1979 – The year ‘Fawlty Towers’ crossed paths with ‘Not the Nine O’Clock News’


Not the Nine O’Clock News, the late 70s/early 80s television sketch comedy series designed as a comedic alternative to the Nine O’Clock News on BBC1, featured satirical sketches on current news stories and popular culture. Produced by John Lloyd (best known for his work on such comedy television programs as Spitting ImageThe Hitchhiker’s Guide to the GalaxyBlackadder and QI, Not the Nine O’Clock News helped launch the careers of Rowan Atkinson, Pamela Stephenson, Mel Smith and Griff Rhys Jones.

Not the Nine O'Clock News

Fawlty Towers intro to Not the Nine O’Clock News delayed

Not the Nine O’Clock News was originally scheduled to debut on April 2, 1979 immediately following the final episode of Fawlty Towers. Cleese, in character as Basil Fawlty, was to have introduced the new series in a sketch referring to the BBC technicians’ strike, explaining that there was no show ready that week, so a “tatty revue” would be broadcast instead.

However, the 1979 general election intervened, and Not the Nine O’Clock News was postponed as being too political and was replaced with a rerun of the American sitcom, Rhoda.

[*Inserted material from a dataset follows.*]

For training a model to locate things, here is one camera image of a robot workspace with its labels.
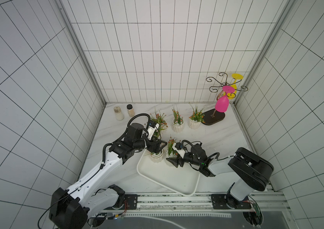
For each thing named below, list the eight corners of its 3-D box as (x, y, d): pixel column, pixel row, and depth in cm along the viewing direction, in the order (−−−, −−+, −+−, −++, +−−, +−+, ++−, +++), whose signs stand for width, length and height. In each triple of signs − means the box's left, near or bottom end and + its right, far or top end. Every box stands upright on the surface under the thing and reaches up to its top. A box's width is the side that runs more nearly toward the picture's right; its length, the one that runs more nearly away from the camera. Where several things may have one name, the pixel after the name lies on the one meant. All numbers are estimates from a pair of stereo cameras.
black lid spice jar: (130, 117, 111) (128, 110, 104) (128, 113, 114) (125, 105, 107) (135, 115, 112) (133, 107, 105) (133, 111, 115) (131, 103, 108)
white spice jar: (116, 120, 111) (112, 111, 102) (118, 115, 114) (114, 106, 106) (123, 120, 111) (120, 111, 102) (124, 115, 114) (121, 106, 106)

Later that year, Cleese’s sketch was broadcast when the final episode of Fawlty Towers went out during the broadcast run of the first series of Not the Nine O’Clock News on 16 October 1979 but its original significance was lost.

The strike Cleese alludes to was an industrial dispute at the BBC and is why the final episode of Fawlty Towers, the “Basil the Rat” episode, was delayed nearly 7 months after the broadcast of the episode titled “The Anniversary”.